Поезд останавливается. Полумпяй. Штейнер вылезает. По дороге, по засохшей глине, бегут дети и машут руками; вот они уже здесь и говорят что-то господину Штейнеру, а внизу, у крайнего двора, — старушка в черном, с черным платком на голове, и все становится ясно. «Бегите вперед, ребятки, — сказала она, — пусть господин Штейнер подождет».
И он, разумеется, ждет, делает несколько шагов навстречу и помогает старушке влезть в вагон.
Потом он свистит.
Если дочери Панзеграу стоят сейчас возле своего домика, они, наверное, услышат этот свисток, а не только тот, следующий, который Штейнер даст уже на вершине у Керкутвечяя; Вилькишкяй, где Панзеграу обслуживают вокзал, совсем близко. Правда, деревню, которая лежит по правую сторону, скрывает высокий холм, но слева, на равнине, кое-что можно увидеть. Мажурмачяй, где сидят Мейеры, а дальше, что уж совсем необычно, выстроились в ряд маленькие усадьбы, словно вдоль улицы, а в конце — дом из красного кирпича, похожий на фабрику.
Здесь мы вылезаем. Винклеры едут дальше, в Вешвиле, а мы вылезаем здесь, у сарая с жилой пристройкой, то есть у вокзала, если вам угодно называть его так, где фрау Панзеграу выглядывает из окна и кивает фрау Эпштейн и ее мужу — текстильные товары, головные уборы.
У Фойгта с Эпштейном недолгий разговор — до шоссе. Эпштейн говорит, выходя из вагона:
— Я понял из ваших слов, что вы едете к учителю Пошке. Очень рад.
Обязательно надо спросить, почему это доставляет радость господину Эпштейну. И что же он отвечает?
— Человек, который поет, всегда радость, господа.
Да, видит бог, это неплохо сказано. А к тому же у Эпштейна круглое, приветливое лицо. Радуйся, Эпштейн, и пусть Фойгт ничего не рассказывает тебе о старом Элизате из Тильзита. Ты знаешь истории и похуже. Не думай сейчас о них.
И, поверите, он не думает о них.
До свиданья, господин Эпштейн.
Надо спуститься с холма вниз, в деревню. В небо вонзается церковный шпиль. Дом перед церковью, вероятно, школа, а в доме напротив, наверху, над залой трактира Платнера, как будто живет Пошка.

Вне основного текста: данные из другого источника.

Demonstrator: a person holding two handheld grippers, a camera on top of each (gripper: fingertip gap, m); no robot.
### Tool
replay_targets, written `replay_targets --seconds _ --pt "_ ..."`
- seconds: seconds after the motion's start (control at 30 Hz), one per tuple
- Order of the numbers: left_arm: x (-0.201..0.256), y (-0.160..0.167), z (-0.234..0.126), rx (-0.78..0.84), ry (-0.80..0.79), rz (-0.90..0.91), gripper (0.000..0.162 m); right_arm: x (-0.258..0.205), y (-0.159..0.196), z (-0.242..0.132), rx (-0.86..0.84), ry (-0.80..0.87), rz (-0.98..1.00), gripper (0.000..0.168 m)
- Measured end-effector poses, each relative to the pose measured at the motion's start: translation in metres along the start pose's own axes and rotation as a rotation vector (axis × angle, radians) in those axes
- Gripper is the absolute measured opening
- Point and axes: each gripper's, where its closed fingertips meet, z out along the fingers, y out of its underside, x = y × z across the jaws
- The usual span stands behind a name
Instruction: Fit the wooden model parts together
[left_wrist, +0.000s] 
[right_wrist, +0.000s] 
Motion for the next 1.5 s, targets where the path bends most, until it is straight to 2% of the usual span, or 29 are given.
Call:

Мир и благоденствие кругом! Самое время сказать здесь об этом. Ибо всему наступает конец. И тогда будет сказано то, что должно быть сказано.
«Идемте, господин Гавен», — зовет Фойгт, потому что Гавен остановился. Его взгляд блуждает по деревне, по очертаниям холмов за ней, по полям слева, по закатным краскам: темно-зеленый, светло-желтый, красноватый и медленно сгущающийся синий. Самое время сказать здесь об этом.
ГЛАВА ВТОРАЯ
Чашки зеленые, кофейник синий, молочник белый, тарелка с оладьями желтая с красным. Фрау Платнер сама принесла все сюда, наверх, на коричневом подносе. У господина учителя гости из города.
Потом она ненадолго задерживается у дверей и, опустив поднос, говорит о деревне и городе, о разнице между ними — вы же сами видите, она становится все заметнее — и о завтрашнем празднике.
Завтра трактир здесь можно и не открывать, завтра всю праздничную выручку соберет один Вите.